Task prompt =>
Set the data down again, exactly as it appears below.

%%

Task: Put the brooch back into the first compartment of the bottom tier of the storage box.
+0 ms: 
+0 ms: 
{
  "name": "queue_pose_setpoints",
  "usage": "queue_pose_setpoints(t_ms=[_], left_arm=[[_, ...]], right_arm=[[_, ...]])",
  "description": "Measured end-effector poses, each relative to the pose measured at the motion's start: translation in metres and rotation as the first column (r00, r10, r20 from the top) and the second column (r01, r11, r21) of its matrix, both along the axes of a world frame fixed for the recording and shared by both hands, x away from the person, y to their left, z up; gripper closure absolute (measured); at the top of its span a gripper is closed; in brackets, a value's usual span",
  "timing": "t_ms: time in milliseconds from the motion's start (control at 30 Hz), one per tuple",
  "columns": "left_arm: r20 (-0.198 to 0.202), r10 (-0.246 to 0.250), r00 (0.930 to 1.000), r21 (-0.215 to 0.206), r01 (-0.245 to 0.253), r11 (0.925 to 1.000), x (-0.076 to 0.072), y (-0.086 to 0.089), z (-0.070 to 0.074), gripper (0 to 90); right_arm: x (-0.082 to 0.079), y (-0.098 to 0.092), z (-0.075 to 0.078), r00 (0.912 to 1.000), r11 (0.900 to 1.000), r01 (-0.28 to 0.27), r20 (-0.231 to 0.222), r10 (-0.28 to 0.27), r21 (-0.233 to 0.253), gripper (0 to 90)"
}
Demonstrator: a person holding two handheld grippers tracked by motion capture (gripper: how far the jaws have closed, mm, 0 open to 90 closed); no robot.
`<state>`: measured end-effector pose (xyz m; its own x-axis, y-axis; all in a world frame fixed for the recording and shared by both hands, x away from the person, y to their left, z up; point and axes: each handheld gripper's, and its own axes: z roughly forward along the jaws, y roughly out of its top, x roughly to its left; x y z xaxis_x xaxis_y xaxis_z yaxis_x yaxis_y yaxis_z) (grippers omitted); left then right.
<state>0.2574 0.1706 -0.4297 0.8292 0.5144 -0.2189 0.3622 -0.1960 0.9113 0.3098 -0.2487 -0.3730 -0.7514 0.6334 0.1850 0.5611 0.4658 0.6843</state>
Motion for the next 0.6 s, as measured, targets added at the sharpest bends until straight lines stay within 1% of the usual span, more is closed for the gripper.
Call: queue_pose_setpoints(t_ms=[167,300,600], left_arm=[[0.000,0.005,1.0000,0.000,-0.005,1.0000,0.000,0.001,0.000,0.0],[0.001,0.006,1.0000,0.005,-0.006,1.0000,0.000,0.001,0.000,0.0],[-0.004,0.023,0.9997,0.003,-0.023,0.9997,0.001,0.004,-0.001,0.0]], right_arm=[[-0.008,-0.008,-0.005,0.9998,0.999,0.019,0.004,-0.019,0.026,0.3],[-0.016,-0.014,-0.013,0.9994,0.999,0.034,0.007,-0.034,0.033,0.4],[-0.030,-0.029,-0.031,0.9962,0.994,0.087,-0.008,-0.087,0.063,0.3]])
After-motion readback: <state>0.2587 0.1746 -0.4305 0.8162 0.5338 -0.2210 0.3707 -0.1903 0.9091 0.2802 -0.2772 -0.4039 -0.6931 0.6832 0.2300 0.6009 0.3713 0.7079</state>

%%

Response to this task =>
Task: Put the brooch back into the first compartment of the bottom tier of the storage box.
+0 ms: 
+0 ms: 
{
  "name": "queue_pose_setpoints",
  "usage": "queue_pose_setpoints(t_ms=[_], left_arm=[[_, ...]], right_arm=[[_, ...]])",
  "description": "Measured end-effector poses, each relative to the pose measured at the motion's start: translation in metres and rotation as the first column (r00, r10, r20 from the top) and the second column (r01, r11, r21) of its matrix, both along the axes of a world frame fixed for the recording and shared by both hands, x away from the person, y to their left, z up; gripper closure absolute (measured); at the top of its span a gripper is closed; in brackets, a value's usual span",
  "timing": "t_ms: time in milliseconds from the motion's start (control at 30 Hz), one per tuple",
  "columns": "left_arm: r20 (-0.198 to 0.202), r10 (-0.246 to 0.250), r00 (0.930 to 1.000), r21 (-0.215 to 0.206), r01 (-0.245 to 0.253), r11 (0.925 to 1.000), x (-0.076 to 0.072), y (-0.086 to 0.089), z (-0.070 to 0.074), gripper (0 to 90); right_arm: x (-0.082 to 0.079), y (-0.098 to 0.092), z (-0.075 to 0.078), r00 (0.912 to 1.000), r11 (0.900 to 1.000), r01 (-0.28 to 0.27), r20 (-0.231 to 0.222), r10 (-0.28 to 0.27), r21 (-0.233 to 0.253), gripper (0 to 90)"
}
Demonstrator: a person holding two handheld grippers tracked by motion capture (gripper: how far the jaws have closed, mm, 0 open to 90 closed); no robot.
`<state>`: measured end-effector pose (xyz m; its own x-axis, y-axis; all in a world frame fixed for the recording and shared by both hands, x away from the person, y to their left, z up; point and axes: each handheld gripper's, and its own axes: z roughly forward along the jaws, y roughly out of its top, x roughly to its left; x y z xaxis_x xaxis_y xaxis_z yaxis_x yaxis_y yaxis_z) (grippers omitted); left then right.
<state>0.2574 0.1706 -0.4297 0.8292 0.5144 -0.2189 0.3622 -0.1960 0.9113 0.3098 -0.2487 -0.3730 -0.7514 0.6334 0.1850 0.5611 0.4658 0.6843</state>
Motion for the next 0.6 s, as measured, targets added at the sharpest bends until straight lines stay within 1% of the usual span, more is closed for the gripper.
Call: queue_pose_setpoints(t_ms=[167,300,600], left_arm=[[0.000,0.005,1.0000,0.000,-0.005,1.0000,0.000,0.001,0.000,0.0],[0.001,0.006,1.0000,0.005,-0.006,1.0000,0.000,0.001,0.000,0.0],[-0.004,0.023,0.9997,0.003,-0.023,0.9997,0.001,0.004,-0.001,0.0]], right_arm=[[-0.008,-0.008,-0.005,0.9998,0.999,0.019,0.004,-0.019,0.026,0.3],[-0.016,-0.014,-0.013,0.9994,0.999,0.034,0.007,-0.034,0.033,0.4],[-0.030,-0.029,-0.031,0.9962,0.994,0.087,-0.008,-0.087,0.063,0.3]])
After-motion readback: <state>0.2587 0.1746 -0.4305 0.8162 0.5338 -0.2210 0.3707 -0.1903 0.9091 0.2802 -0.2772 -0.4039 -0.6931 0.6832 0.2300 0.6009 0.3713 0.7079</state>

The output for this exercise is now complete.